A figura central da trama é Sam (Karen Gillan), que tem trabalhado como assassina de aluguel desde o desaparecimento da mãe, Scarlet (Lena Headey), que exercia a mesma “profissão”. Quando ela mata (meio que por acidente) o filho de um chefão do crime e se desvia de sua missão para resgatar uma garota inocente, a inescrupulosa organização para a qual ela trabalha começa a caçá-la, e ela recorre a velhas amigas da mãe, Madeleine (Carla Gugino), Florence (Michelle Yeoh) e Anna May (Angela Bassett), para ajudá-la.

O confronto dessas cinco mulheres principais com as estruturas masculinas que as controlam, e dentro das quais elas são obrigadas a trabalhar para ganhar a vida ou serem consideradas parte da sociedade, é o material do qual Coquetel Explosivo tira sua ressonância emocional. O filme não funcionaria, ao menos não da mesma forma, se Sam fosse um homem, porque o roteiro deixa claro quem são as pessoas descartáveis e quem são as pessoas insubstituíveis para os homens que estão no poder.

Nessa época em que a tentativa de promoção da igualdade de gênero em Hollywood levou a tramas e escalações “genderblind” (no jargão em inglês, significando que não importa se o personagem é homem ou mulher, ele é escrito e produzido da mesma forma), Coquetel apresenta uma alternativa: um cinema blockbuster em que o gênero é componente essencial de quem os personagens são, justamente porque eles vivem em um mundo rigidamente, amargamente e violentamente dividido em linhas definidas por gênero.
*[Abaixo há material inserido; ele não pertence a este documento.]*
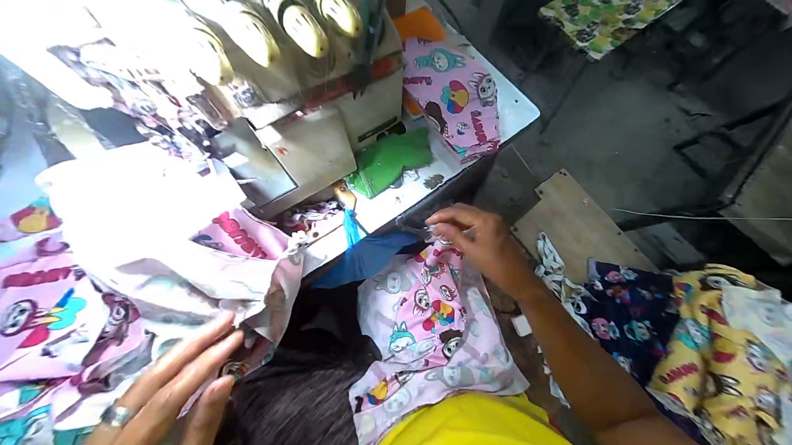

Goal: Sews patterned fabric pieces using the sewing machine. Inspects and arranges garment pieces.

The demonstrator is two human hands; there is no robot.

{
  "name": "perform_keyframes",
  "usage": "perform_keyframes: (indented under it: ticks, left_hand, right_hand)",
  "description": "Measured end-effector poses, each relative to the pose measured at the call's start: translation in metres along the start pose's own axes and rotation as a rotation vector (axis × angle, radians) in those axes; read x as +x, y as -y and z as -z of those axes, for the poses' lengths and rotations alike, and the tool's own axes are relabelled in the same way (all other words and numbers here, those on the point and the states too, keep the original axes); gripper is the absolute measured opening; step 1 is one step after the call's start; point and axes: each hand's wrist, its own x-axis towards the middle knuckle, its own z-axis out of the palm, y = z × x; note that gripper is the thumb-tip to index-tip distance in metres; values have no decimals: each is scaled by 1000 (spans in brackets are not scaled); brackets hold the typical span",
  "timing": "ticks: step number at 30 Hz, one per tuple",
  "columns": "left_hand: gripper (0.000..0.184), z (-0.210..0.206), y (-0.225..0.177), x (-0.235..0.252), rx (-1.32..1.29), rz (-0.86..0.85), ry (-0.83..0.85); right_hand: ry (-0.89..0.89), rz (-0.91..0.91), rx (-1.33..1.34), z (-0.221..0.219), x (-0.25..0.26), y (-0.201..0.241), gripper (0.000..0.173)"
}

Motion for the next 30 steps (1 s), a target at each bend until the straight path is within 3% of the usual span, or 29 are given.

É uma declaração forte para se fazer em um filme de ação, mas Papushado e cia. se dão bem na articulação dessa mensagem, mesmo que a sutileza não seja o forte da equipe - ou, talvez, justamente por isso. Muito mais do que ser feminista, o que denotaria em si um posicionamernto político mais explícito e um fundamento teórico mais robusto, Coquetel é um simples testemunho da misoginia do mundo que cria e no qual foi criado, e uma revolta violenta, de princípios muito mais viscerais do que intelectuais, contra ele.

Não levem toda essa divagação conceitual a mal, no entanto: Coquetel Explosivo também entrega o que promete como espetáculo de ação. Todo cores intensas, câmeras lentas, cenários elaborados e coreografias de luta brutais, ele faz da estetização radical de suas cenas de adrenalina - acompanhadas sempre de uma trilha sonora bombástica - mais um componente da construção de seu mundo severo, decididamente descolado da realidade, mas sempre comentando sobre ela.

Seja na relação entre as protagonistas, tingida tanto de tons românticos quanto de tons fraternais, em uma ambiguidade confortável (Gugino entrega um desempenho especialmente tocante, como costuma fazer); ou na caracterização exagerada dos vilões, incluindo um Paul Giamatti apropriadamente cretino e um Adam Nagaitis iconográfico com seus cabelos longos e sebosos; há muita diversão compactada na 1h54 de Coquetel Explosivo. Ignorar suas entrelinhas sociais fortíssimas, no entanto, seria dar a ele menos crédito do que merece.